I have the three data frame and I want to select the subset of each data frame based from the specific value in the column.
data1 = pd.read_csv('path_of_the_file', sep=",")
data2 = pd.read_csv('path_of_the_file', sep=",")
data3 = pd.read_csv('path_of_the_file', sep=",")

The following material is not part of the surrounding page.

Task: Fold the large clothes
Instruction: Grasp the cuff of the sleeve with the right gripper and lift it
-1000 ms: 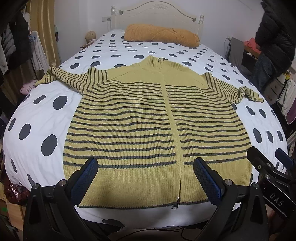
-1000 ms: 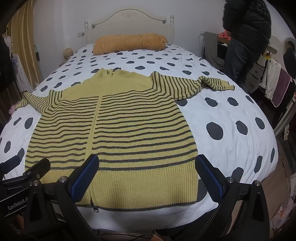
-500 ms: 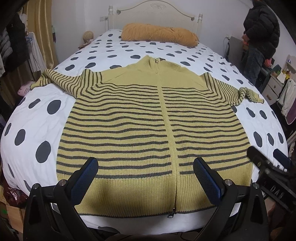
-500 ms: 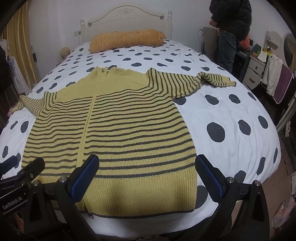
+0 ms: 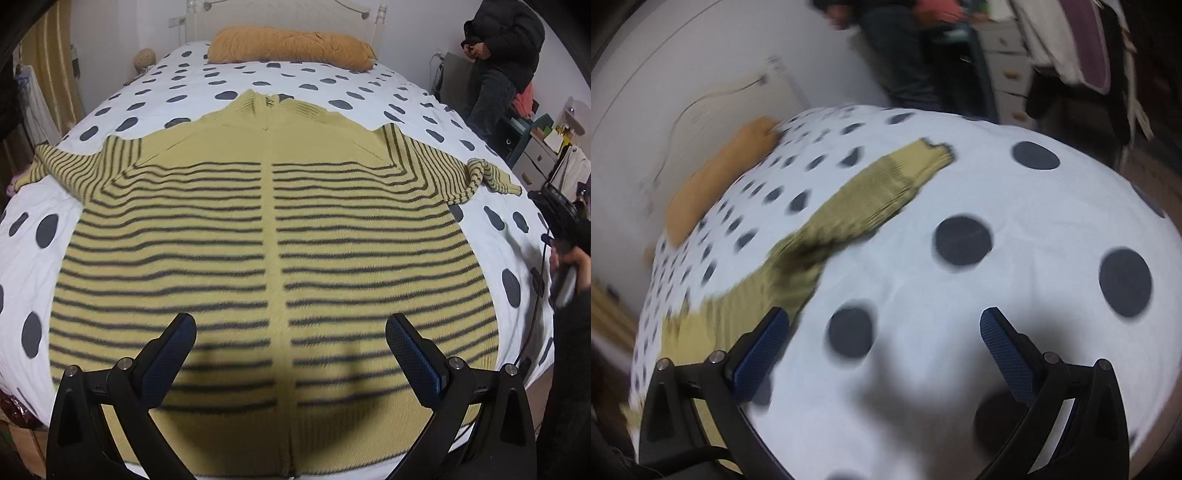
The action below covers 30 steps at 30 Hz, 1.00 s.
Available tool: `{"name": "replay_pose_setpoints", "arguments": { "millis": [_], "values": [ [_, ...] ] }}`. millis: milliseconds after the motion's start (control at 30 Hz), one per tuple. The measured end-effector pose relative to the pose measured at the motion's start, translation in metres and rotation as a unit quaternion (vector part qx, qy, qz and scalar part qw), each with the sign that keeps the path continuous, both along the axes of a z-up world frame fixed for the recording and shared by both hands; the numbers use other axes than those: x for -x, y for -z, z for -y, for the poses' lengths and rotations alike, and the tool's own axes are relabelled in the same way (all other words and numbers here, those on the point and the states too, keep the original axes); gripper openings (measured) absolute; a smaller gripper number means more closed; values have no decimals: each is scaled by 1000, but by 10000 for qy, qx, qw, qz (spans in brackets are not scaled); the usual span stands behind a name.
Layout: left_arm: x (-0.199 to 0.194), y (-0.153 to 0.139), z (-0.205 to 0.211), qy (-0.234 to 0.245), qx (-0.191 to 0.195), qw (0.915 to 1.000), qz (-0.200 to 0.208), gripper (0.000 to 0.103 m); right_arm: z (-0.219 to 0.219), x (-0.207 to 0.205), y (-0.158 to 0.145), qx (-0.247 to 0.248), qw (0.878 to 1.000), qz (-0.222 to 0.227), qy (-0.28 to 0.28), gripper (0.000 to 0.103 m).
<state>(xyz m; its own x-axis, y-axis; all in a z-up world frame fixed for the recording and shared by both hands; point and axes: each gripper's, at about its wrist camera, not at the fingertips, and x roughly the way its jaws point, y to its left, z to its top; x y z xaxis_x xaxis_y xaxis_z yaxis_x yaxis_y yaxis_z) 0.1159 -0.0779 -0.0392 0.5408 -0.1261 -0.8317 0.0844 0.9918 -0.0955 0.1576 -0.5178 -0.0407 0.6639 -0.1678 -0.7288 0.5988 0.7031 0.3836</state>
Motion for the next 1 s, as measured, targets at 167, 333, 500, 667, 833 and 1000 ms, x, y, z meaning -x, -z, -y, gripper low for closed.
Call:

there is variable named "MAP" in all the data frame's . I want to create subset from all of the data frame like: From data1
val1 val2 val3 MAP
12 78 45 101010101
13 71 76 101010101
From data2
val4 val5 val6 MAP
12 7190 89 101010101
13 2353 78 101010101
12 0 65 101010101
From data3
val7 val8 val9 MAP
1 78 0 101010101
I want to insert this values of each row all together in my mongo db Scheme. This is what i have tried `
uniqueVar_detail = data2.MAP.unique()
for i in range(0,len(uniqueVar_detail)):
data1= data1[data1['MAP'] == uniqueVar_detail[i]]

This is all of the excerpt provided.